My wife has found one friend in Nan, our neighbor. Nan has an 11-year-old daughter herself: Anne. They come over, at least three times a week, for dinner or a movie night. I am fine with family time being neighbor time because it makes my wife happy and Nan and her kid are genuinely alright to be around. My problem is that Nan and my wife keep pushing our daughter to be “besties” with her kid and take her along when our daughter goes out with her friends.
Anne is “quirky” at best. She collects animal bones and snake skins and constantly jumps into conversations to roll out random animal facts. She is fairly thin-skinned and will go on rants about how “stupid” other girls are for liking makeup and fashion. It is clearly a self-defense mechanism, but my daughter loves makeup and fashion, and so do all of her friends.

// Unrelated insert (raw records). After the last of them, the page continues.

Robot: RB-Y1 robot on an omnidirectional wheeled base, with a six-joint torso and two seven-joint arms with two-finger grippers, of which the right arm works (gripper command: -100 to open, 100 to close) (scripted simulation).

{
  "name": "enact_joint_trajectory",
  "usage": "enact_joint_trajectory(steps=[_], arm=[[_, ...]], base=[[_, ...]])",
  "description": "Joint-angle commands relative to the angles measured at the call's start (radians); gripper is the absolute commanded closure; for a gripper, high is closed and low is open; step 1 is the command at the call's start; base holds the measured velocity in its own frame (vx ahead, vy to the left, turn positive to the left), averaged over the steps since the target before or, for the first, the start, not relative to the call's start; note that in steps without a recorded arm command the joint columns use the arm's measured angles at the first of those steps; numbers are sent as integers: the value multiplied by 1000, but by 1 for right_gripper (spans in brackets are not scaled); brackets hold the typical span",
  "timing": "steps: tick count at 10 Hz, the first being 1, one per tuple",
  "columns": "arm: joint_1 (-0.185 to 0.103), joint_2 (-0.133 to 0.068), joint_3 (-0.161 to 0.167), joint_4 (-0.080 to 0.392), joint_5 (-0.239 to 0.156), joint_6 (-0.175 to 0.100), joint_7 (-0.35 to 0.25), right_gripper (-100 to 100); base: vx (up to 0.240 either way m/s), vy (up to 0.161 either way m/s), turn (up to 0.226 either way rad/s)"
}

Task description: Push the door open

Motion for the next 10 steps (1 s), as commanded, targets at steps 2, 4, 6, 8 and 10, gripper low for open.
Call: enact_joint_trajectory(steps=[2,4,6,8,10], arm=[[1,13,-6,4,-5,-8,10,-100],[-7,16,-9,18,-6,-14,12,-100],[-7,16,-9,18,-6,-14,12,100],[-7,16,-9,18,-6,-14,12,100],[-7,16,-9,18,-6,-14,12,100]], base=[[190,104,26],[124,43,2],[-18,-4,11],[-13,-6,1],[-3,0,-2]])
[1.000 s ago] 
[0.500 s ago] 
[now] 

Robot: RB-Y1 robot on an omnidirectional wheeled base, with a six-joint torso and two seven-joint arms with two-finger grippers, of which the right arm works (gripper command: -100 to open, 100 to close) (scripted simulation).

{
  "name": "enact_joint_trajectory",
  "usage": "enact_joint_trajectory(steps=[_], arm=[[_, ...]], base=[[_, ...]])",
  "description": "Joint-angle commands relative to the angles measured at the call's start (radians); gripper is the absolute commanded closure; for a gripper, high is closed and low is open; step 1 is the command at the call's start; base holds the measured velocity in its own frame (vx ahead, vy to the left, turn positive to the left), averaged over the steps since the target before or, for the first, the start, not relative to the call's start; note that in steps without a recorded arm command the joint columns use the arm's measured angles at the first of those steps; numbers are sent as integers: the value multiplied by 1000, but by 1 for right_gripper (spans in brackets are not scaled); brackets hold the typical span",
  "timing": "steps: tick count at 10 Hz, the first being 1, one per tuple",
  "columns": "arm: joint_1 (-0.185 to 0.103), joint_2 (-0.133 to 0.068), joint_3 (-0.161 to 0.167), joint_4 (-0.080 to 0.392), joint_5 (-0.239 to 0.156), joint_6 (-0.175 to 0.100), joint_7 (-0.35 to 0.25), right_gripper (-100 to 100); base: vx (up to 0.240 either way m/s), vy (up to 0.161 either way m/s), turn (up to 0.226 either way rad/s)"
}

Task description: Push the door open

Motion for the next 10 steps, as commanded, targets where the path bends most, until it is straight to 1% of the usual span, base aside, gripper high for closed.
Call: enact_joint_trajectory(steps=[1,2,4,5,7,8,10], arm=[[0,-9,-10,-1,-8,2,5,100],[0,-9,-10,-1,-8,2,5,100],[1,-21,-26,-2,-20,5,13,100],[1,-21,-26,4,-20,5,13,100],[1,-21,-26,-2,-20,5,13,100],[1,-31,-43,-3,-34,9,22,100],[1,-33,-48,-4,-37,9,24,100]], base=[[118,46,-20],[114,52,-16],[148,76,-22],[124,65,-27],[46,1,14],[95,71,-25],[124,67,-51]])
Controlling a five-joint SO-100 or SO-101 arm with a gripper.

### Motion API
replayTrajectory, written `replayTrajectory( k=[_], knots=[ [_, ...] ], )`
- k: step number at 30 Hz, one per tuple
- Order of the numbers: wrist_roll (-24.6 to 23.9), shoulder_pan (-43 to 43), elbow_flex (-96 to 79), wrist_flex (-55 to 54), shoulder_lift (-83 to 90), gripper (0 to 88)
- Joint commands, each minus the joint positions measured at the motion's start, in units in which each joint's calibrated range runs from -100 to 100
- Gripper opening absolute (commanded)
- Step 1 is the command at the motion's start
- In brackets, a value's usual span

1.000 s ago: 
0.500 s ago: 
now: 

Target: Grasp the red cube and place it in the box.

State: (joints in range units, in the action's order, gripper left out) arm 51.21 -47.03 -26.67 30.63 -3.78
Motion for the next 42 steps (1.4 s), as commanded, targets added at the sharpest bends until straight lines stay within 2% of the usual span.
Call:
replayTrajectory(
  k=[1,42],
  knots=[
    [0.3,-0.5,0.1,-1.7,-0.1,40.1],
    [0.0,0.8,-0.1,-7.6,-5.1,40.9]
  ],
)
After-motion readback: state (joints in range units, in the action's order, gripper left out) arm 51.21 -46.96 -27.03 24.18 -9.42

The few times that my daughter has made attempts to include Anne in her social group without adult supervision have ended in tears. One of the girls called Anne “creepy” for showing off a rabbit skull she had in her pocket and she cried; another time, Anne threw away my daughter’s new makeup because she didn’t want to watch braiding videos on YouTube and got voted out. My daughter has confessed to me she doesn’t like Anne and hates having to “babysit” her because their moms were friends. I asked if she was ok with Anne being over while us adults were here and could she be kind then. She affirmed.
I tried talking with my wife. Our daughter will be in high school next year—she needs to navigate her own social groups and not be fenced in by us. My wife said that our daughter had it easy compared to Anne and could stand to learn some empathy. What should I do? Press, let up, or hope it all goes away?